Following a single run_attempt call through the kernel:

  1. Load. If given a path, the puzzle is loaded — meta / prompt / setup_script only; the oracle is structurally absent from the loaded object.
  2. Build the scored context + boundary andon. The kernel renders the Tier-1 task and the selected Tier-2 framing arm into messages. Before any model call, if chrome is present it asserts the chrome did not leak into that context — a fail-closed halt, not a warning.
  3. Run the Solver under the governor. The Solver runs inside the budget governor (and the sandbox, if supplied). Every model/tool call is recorded kernel-side as a trace event. A breached tool budget, a live wall-clock overrun (checked per turn and again at the attempt boundary), or a pathological-loop hard-kill halts the attempt and stamps a terminated_by reason. The boundary check re-fires after the Solver turn, since that turn can mutate messages.
  4. Grade out-of-band, with panel-adjudicated novelty. The injected oracle_runner returns the task verdict (solve / regression / penalties / budgets stay authoritative from it). If novelty was claimed, the cross-family panel rules first, and its verdict overrides the novelty flag before the conjunctive gate is computed into scores["oracle"].
  5. Record the panel score (when judges were supplied) into scores["panel"], and optionally invoke the opt-in Critic — after which the boundary check fires once more.
  6. Write the trace. The kernel renders the Inspect-shaped EvalLog and, if an event store was supplied, appends it for durable provenance.
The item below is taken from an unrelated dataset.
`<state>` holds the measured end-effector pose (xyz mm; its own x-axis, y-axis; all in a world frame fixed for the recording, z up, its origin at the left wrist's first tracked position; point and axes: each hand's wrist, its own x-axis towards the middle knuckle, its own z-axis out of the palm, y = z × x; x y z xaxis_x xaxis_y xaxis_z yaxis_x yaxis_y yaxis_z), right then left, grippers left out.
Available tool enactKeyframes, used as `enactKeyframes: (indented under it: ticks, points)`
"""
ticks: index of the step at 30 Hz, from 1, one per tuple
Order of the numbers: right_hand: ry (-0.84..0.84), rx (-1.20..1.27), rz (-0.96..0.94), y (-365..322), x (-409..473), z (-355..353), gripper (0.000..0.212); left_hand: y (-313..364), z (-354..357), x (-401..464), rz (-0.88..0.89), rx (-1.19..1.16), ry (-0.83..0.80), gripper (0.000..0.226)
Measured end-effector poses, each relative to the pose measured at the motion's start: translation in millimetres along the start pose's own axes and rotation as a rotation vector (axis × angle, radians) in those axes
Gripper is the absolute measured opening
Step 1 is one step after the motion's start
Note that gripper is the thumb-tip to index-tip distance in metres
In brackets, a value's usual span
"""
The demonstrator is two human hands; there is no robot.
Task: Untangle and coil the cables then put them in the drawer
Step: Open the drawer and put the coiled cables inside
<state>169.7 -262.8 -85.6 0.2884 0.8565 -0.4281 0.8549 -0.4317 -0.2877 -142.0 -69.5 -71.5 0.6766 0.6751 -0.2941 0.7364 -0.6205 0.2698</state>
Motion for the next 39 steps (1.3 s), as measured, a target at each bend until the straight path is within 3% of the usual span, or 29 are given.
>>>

Run k of these as siblings via run_pass_hat_k, collect them into a PuzzleHistory, and you have the native pass^k reliability unit described in Core concepts.

AI Crucible’s results are meant to be trustworthy to a third party, which means provenance that survives an adversarial “did you quietly drop unfavorable results?” challenge. The attestation module backs the trace log with an append-only, hash-chained event store and is the seam where cryptographic-timestamp and signing tooling integrate. This is the one place ai-crucible reaches outside Python — and it does so behind a single typed subprocess boundary, so the polyglot edge is contained to one module rather than smeared across the codebase.